**ASSIGNMENT**
Every line below should be repeated exactly as written.

**PROVIDED DATA**
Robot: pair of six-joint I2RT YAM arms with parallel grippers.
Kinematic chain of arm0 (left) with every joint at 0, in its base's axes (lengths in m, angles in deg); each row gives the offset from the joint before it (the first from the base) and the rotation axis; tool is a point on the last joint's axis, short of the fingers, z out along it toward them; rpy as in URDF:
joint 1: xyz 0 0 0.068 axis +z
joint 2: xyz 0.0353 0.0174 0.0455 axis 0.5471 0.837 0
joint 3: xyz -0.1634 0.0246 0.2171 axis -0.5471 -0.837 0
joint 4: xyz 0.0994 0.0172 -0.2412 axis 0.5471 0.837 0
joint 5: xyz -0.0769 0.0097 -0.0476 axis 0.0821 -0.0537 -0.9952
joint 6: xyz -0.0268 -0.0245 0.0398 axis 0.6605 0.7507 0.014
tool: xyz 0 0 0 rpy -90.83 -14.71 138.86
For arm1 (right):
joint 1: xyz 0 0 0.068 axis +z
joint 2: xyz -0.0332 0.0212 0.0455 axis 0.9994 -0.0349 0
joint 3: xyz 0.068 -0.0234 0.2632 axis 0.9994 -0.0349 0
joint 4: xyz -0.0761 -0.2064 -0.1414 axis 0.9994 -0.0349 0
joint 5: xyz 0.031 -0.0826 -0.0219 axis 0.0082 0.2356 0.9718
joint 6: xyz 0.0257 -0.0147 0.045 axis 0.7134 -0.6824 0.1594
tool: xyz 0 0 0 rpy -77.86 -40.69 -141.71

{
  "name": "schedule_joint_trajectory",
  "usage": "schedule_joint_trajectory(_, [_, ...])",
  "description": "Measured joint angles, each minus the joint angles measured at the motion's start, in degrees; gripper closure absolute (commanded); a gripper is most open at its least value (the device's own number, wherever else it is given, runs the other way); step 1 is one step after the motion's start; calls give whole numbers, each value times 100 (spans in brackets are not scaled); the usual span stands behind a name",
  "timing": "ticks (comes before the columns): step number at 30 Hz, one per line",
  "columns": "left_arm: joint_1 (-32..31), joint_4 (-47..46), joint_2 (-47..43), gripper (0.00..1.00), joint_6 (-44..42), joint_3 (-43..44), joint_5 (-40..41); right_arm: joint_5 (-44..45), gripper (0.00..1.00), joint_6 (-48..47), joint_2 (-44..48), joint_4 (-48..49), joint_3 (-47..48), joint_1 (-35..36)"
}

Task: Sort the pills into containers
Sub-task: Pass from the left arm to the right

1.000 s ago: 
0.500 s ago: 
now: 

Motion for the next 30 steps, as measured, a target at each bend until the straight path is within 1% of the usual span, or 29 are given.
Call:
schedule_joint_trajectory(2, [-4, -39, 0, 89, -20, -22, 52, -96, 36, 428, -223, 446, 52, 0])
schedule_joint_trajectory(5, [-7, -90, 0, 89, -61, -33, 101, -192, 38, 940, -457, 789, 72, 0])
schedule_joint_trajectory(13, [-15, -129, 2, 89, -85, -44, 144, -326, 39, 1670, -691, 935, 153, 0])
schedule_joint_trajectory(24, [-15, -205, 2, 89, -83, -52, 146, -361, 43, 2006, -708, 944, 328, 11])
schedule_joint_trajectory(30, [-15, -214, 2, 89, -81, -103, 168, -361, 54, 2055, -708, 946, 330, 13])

**TASK RESPONSE**
Robot: pair of six-joint I2RT YAM arms with parallel grippers.
Kinematic chain of arm0 (left) with every joint at 0, in its base's axes (lengths in m, angles in deg); each row gives the offset from the joint before it (the first from the base) and the rotation axis; tool is a point on the last joint's axis, short of the fingers, z out along it toward them; rpy as in URDF:
joint 1: xyz 0 0 0.068 axis +z
joint 2: xyz 0.0353 0.0174 0.0455 axis 0.5471 0.837 0
joint 3: xyz -0.1634 0.0246 0.2171 axis -0.5471 -0.837 0
joint 4: xyz 0.0994 0.0172 -0.2412 axis 0.5471 0.837 0
joint 5: xyz -0.0769 0.0097 -0.0476 axis 0.0821 -0.0537 -0.9952
joint 6: xyz -0.0268 -0.0245 0.0398 axis 0.6605 0.7507 0.014
tool: xyz 0 0 0 rpy -90.83 -14.71 138.86
For arm1 (right):
joint 1: xyz 0 0 0.068 axis +z
joint 2: xyz -0.0332 0.0212 0.0455 axis 0.9994 -0.0349 0
joint 3: xyz 0.068 -0.0234 0.2632 axis 0.9994 -0.0349 0
joint 4: xyz -0.0761 -0.2064 -0.1414 axis 0.9994 -0.0349 0
joint 5: xyz 0.031 -0.0826 -0.0219 axis 0.0082 0.2356 0.9718
joint 6: xyz 0.0257 -0.0147 0.045 axis 0.7134 -0.6824 0.1594
tool: xyz 0 0 0 rpy -77.86 -40.69 -141.71

{
  "name": "schedule_joint_trajectory",
  "usage": "schedule_joint_trajectory(_, [_, ...])",
  "description": "Measured joint angles, each minus the joint angles measured at the motion's start, in degrees; gripper closure absolute (commanded); a gripper is most open at its least value (the device's own number, wherever else it is given, runs the other way); step 1 is one step after the motion's start; calls give whole numbers, each value times 100 (spans in brackets are not scaled); the usual span stands behind a name",
  "timing": "ticks (comes before the columns): step number at 30 Hz, one per line",
  "columns": "left_arm: joint_1 (-32..31), joint_4 (-47..46), joint_2 (-47..43), gripper (0.00..1.00), joint_6 (-44..42), joint_3 (-43..44), joint_5 (-40..41); right_arm: joint_5 (-44..45), gripper (0.00..1.00), joint_6 (-48..47), joint_2 (-44..48), joint_4 (-48..49), joint_3 (-47..48), joint_1 (-35..36)"
}

Task: Sort the pills into containers
Sub-task: Pass from the left arm to the right

1.000 s ago: 
0.500 s ago: 
now: 

Motion for the next 30 steps, as measured, a target at each bend until the straight path is within 1% of the usual span, or 29 are given.
Call:
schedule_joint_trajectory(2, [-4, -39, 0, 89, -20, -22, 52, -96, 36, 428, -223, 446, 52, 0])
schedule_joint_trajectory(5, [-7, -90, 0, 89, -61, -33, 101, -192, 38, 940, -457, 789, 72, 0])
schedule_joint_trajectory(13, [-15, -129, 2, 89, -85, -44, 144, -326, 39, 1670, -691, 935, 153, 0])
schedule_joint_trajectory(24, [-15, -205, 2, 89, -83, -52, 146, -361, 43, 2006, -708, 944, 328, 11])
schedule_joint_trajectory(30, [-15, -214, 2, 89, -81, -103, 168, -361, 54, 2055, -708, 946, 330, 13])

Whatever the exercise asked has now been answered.